Activity: How many lines in these records hold the string "labels"? State only that number.
---
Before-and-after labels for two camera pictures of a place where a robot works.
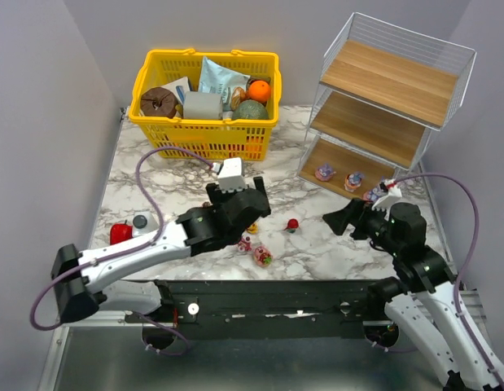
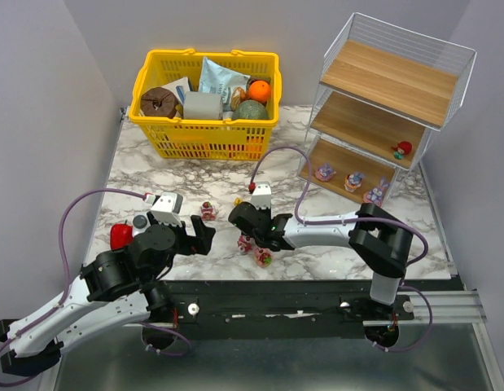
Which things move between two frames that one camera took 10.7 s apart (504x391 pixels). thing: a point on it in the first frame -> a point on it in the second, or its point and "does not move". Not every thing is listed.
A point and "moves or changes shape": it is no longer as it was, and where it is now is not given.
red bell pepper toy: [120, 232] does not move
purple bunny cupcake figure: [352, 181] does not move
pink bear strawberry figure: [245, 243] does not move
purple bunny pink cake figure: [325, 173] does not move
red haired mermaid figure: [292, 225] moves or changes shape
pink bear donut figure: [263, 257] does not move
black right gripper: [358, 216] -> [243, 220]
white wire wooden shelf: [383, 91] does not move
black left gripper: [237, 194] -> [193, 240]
---
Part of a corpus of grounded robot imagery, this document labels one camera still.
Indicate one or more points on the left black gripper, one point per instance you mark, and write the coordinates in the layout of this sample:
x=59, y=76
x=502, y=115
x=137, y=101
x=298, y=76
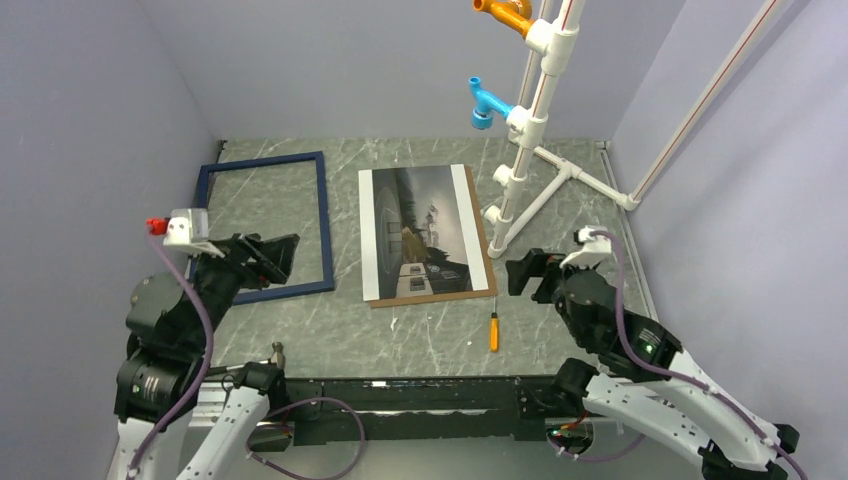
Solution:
---
Result: 2